Ortega at first seems miscast in the role, relying more on her “Wednesday” deadpan nature than a coy femme fatale persona. But the “Wednesday”-ness of her performance later underlines just how little in control her character Cairo really is: Cairo is just a kid, albeit a smart one, and the film charts how she attempts to learn how to adapt to play amongst the adults and take on not only Mr. Miller and his wife Beatrice but the entire education system. How close is too close, and how mature is mature enough?
Ortega’s performance in the final act solidifies the casting choice, especially opposite Adlon’s Winnie in a series of bedroom-set scenes that involve the duo debating the literary essence of virginity while alternating between sucking on lollipops and cigarettes. Yes, teenage girls are dangerous, especially when rebellious, smart, and mature. But what we also see is that Mr. Miller is just a stunted emotional kid as well, floundering in the infantilization of his intellect that stalled and sent him back to school, quite literally. He is no literary master; he’s not even the master of his own story, stuck between the dueling forces of Beatrice and Cairo, who are both arguably a whole lot smarter than he is.

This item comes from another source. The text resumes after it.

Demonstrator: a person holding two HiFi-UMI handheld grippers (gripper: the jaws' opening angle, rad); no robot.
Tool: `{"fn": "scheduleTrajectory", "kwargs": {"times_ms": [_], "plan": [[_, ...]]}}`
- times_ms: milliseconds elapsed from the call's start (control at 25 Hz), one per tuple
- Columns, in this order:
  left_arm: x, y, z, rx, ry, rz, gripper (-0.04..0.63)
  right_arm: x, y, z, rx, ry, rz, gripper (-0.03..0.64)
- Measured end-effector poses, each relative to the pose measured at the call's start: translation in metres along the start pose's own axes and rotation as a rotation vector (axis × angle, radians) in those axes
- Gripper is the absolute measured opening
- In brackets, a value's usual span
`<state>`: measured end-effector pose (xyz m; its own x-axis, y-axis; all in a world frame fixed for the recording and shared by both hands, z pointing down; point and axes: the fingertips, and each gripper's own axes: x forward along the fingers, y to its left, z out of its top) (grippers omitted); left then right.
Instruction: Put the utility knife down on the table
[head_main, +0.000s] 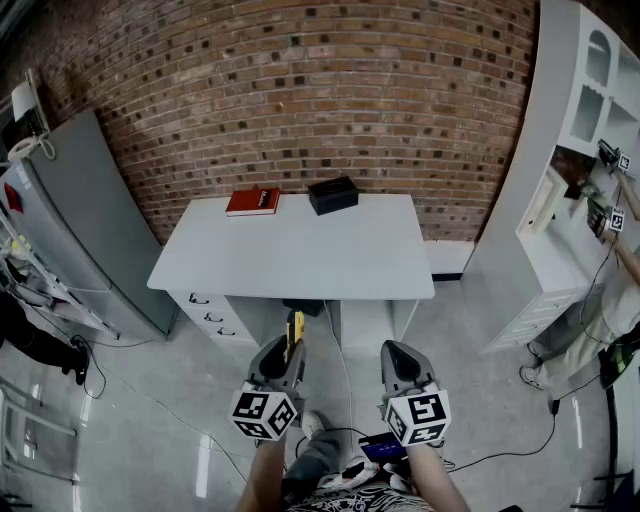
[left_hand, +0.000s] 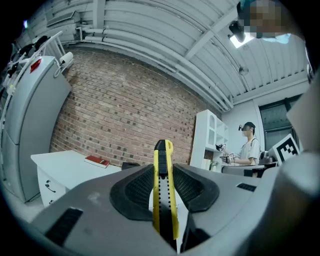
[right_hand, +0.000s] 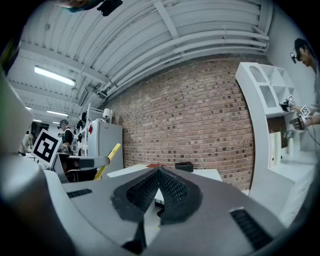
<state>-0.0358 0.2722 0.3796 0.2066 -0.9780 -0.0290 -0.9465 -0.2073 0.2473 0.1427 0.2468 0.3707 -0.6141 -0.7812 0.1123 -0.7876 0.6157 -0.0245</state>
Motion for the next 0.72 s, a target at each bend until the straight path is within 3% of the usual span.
{"fn": "scheduleTrajectory", "kwargs": {"times_ms": [720], "plan": [[0.012,-0.009,-0.005,0.016,0.018,0.025,0.121,0.007,-0.014,-0.004,0.029,-0.017,0.037,0.003]]}}
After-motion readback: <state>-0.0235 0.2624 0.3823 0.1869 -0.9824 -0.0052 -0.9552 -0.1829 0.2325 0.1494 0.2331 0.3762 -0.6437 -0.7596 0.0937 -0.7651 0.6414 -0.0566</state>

The intricacy of where to place blame in “Miller’s Girl” makes the film one worth talking about. Cairo alleges that Mr. Miller built the environment by which the lines between teacher and student were blurred; while their relationship was never physically intimate, the shared reliance on each other for inspiration made for an inappropriate layer. Yet as Cairo threatens to pose a fabricated claim against Mr. Miller to make the emotional loss of their friendship more tangible, Winnie steps in as a voice of reason. She too is scared of what Cairo is capable of, but does Cairo even know her own power?
As the film, produced by Seth Rogen and Evan Goldberg, concludes, there is no hero or villain, only a murky undercurrent questioning whether having a muse is inherently predatory or not. And that story is worth writing.
Rating: B-
“Miller’s Girl” will be available in theaters on Friday, January 26 from Lionsgate.